Task material:

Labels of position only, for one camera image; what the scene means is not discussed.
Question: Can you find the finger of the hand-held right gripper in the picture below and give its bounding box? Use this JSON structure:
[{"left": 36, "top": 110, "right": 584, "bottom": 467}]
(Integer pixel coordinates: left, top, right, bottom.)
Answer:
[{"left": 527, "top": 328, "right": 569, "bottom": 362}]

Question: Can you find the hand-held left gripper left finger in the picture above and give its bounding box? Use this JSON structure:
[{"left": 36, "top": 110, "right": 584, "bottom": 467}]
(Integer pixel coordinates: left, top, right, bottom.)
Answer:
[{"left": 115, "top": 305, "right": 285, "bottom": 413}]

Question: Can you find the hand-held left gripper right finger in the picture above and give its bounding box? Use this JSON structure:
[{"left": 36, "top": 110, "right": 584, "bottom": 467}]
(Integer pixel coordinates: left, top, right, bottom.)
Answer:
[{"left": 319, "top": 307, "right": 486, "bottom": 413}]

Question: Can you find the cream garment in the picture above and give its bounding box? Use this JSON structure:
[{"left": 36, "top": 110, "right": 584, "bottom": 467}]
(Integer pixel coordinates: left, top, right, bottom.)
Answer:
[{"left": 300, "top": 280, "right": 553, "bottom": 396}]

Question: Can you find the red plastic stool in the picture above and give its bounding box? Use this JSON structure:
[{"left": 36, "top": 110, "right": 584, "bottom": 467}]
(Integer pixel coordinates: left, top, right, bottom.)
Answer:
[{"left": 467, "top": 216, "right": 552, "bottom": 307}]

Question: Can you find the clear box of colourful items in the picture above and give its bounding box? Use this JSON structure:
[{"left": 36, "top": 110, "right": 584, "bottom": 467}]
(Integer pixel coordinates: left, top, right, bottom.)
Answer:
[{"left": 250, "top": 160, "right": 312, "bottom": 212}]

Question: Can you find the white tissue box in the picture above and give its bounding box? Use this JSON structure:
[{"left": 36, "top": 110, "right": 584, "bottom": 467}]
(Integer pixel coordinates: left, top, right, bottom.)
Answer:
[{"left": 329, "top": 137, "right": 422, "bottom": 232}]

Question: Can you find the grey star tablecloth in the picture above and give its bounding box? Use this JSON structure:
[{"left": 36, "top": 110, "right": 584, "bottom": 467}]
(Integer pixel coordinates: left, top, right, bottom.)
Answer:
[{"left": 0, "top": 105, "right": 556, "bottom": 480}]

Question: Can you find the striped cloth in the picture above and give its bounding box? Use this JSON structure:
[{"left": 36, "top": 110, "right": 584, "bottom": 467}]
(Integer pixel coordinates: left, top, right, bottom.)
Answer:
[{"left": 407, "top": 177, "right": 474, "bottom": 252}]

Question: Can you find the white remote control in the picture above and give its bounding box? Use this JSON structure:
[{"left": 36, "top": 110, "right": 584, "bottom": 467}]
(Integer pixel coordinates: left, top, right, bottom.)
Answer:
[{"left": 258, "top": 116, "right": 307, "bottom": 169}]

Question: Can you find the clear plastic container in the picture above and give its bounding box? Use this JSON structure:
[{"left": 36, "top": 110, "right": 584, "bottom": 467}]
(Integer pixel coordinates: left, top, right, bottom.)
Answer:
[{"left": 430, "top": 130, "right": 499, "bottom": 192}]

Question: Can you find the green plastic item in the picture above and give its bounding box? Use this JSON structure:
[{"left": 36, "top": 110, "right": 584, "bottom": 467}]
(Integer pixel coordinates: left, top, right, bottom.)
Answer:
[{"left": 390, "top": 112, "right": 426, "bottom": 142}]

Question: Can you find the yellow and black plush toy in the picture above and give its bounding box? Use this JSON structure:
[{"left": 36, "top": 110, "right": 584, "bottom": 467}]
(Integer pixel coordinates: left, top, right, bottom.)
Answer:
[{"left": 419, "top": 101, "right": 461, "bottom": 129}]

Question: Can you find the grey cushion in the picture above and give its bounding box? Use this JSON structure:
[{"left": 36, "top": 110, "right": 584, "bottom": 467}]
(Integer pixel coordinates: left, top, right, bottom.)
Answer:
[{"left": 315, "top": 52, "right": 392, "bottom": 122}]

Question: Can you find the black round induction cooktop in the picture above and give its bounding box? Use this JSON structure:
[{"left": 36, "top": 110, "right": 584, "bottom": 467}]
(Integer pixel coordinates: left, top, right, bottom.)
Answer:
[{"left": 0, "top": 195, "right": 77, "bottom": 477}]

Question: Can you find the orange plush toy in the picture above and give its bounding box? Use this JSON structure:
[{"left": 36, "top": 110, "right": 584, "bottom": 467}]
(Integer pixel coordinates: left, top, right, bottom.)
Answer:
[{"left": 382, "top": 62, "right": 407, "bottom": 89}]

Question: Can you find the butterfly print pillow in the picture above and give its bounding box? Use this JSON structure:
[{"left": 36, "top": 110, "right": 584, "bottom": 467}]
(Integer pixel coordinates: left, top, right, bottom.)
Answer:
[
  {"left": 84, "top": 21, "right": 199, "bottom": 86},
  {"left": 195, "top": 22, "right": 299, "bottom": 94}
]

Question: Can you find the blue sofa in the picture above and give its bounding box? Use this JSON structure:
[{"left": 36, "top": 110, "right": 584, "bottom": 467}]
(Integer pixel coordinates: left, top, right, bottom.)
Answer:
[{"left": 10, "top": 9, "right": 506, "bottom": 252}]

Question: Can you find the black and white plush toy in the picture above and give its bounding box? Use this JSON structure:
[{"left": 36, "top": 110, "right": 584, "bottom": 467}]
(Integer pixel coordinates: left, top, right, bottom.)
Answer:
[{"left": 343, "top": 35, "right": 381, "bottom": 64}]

Task item:
Every line of the data above should be reproduced word for word.

Response area:
Labels of position only, for one camera image; what the scene means is not discussed.
Question: Can you find the finger of the hand-held right gripper in the picture below and give its bounding box? Use this JSON structure:
[{"left": 36, "top": 110, "right": 584, "bottom": 467}]
(Integer pixel coordinates: left, top, right, bottom.)
Answer:
[{"left": 527, "top": 328, "right": 569, "bottom": 362}]

Question: Can you find the hand-held left gripper left finger in the picture above and give its bounding box? Use this JSON structure:
[{"left": 36, "top": 110, "right": 584, "bottom": 467}]
(Integer pixel coordinates: left, top, right, bottom.)
Answer:
[{"left": 115, "top": 305, "right": 285, "bottom": 413}]

Question: Can you find the hand-held left gripper right finger in the picture above and give its bounding box? Use this JSON structure:
[{"left": 36, "top": 110, "right": 584, "bottom": 467}]
(Integer pixel coordinates: left, top, right, bottom.)
Answer:
[{"left": 319, "top": 307, "right": 486, "bottom": 413}]

Question: Can you find the cream garment in the picture above and give its bounding box? Use this JSON structure:
[{"left": 36, "top": 110, "right": 584, "bottom": 467}]
(Integer pixel coordinates: left, top, right, bottom.)
Answer:
[{"left": 300, "top": 280, "right": 553, "bottom": 396}]

Question: Can you find the red plastic stool in the picture above and give its bounding box? Use this JSON structure:
[{"left": 36, "top": 110, "right": 584, "bottom": 467}]
(Integer pixel coordinates: left, top, right, bottom.)
Answer:
[{"left": 467, "top": 216, "right": 552, "bottom": 307}]

Question: Can you find the clear box of colourful items in the picture above and give its bounding box? Use this JSON structure:
[{"left": 36, "top": 110, "right": 584, "bottom": 467}]
(Integer pixel coordinates: left, top, right, bottom.)
Answer:
[{"left": 250, "top": 160, "right": 312, "bottom": 212}]

Question: Can you find the white tissue box in the picture above and give its bounding box? Use this JSON structure:
[{"left": 36, "top": 110, "right": 584, "bottom": 467}]
(Integer pixel coordinates: left, top, right, bottom.)
Answer:
[{"left": 329, "top": 137, "right": 422, "bottom": 232}]

Question: Can you find the grey star tablecloth in the picture above and give its bounding box? Use this JSON structure:
[{"left": 36, "top": 110, "right": 584, "bottom": 467}]
(Integer pixel coordinates: left, top, right, bottom.)
Answer:
[{"left": 0, "top": 105, "right": 556, "bottom": 480}]

Question: Can you find the striped cloth in the picture above and give its bounding box? Use this JSON structure:
[{"left": 36, "top": 110, "right": 584, "bottom": 467}]
(Integer pixel coordinates: left, top, right, bottom.)
Answer:
[{"left": 407, "top": 177, "right": 474, "bottom": 252}]

Question: Can you find the white remote control in the picture above and give its bounding box? Use this JSON structure:
[{"left": 36, "top": 110, "right": 584, "bottom": 467}]
(Integer pixel coordinates: left, top, right, bottom.)
Answer:
[{"left": 258, "top": 116, "right": 307, "bottom": 169}]

Question: Can you find the clear plastic container in the picture above and give its bounding box? Use this JSON structure:
[{"left": 36, "top": 110, "right": 584, "bottom": 467}]
(Integer pixel coordinates: left, top, right, bottom.)
Answer:
[{"left": 430, "top": 130, "right": 499, "bottom": 192}]

Question: Can you find the green plastic item in the picture above and give its bounding box? Use this JSON structure:
[{"left": 36, "top": 110, "right": 584, "bottom": 467}]
(Integer pixel coordinates: left, top, right, bottom.)
Answer:
[{"left": 390, "top": 112, "right": 426, "bottom": 142}]

Question: Can you find the yellow and black plush toy in the picture above and give its bounding box? Use this JSON structure:
[{"left": 36, "top": 110, "right": 584, "bottom": 467}]
(Integer pixel coordinates: left, top, right, bottom.)
Answer:
[{"left": 419, "top": 101, "right": 461, "bottom": 129}]

Question: Can you find the grey cushion in the picture above and give its bounding box? Use this JSON structure:
[{"left": 36, "top": 110, "right": 584, "bottom": 467}]
(Integer pixel coordinates: left, top, right, bottom.)
Answer:
[{"left": 315, "top": 52, "right": 392, "bottom": 122}]

Question: Can you find the black round induction cooktop in the picture above and give its bounding box? Use this JSON structure:
[{"left": 36, "top": 110, "right": 584, "bottom": 467}]
(Integer pixel coordinates: left, top, right, bottom.)
Answer:
[{"left": 0, "top": 195, "right": 77, "bottom": 477}]

Question: Can you find the orange plush toy in the picture above and give its bounding box? Use this JSON structure:
[{"left": 36, "top": 110, "right": 584, "bottom": 467}]
(Integer pixel coordinates: left, top, right, bottom.)
Answer:
[{"left": 382, "top": 62, "right": 407, "bottom": 89}]

Question: Can you find the butterfly print pillow in the picture above and give its bounding box? Use this JSON structure:
[{"left": 36, "top": 110, "right": 584, "bottom": 467}]
(Integer pixel coordinates: left, top, right, bottom.)
Answer:
[
  {"left": 84, "top": 21, "right": 199, "bottom": 86},
  {"left": 195, "top": 22, "right": 299, "bottom": 94}
]

Question: Can you find the blue sofa in the picture above and give its bounding box? Use this JSON structure:
[{"left": 36, "top": 110, "right": 584, "bottom": 467}]
(Integer pixel coordinates: left, top, right, bottom.)
Answer:
[{"left": 10, "top": 9, "right": 506, "bottom": 252}]

Question: Can you find the black and white plush toy in the picture above and give its bounding box? Use this JSON structure:
[{"left": 36, "top": 110, "right": 584, "bottom": 467}]
(Integer pixel coordinates: left, top, right, bottom.)
Answer:
[{"left": 343, "top": 35, "right": 381, "bottom": 64}]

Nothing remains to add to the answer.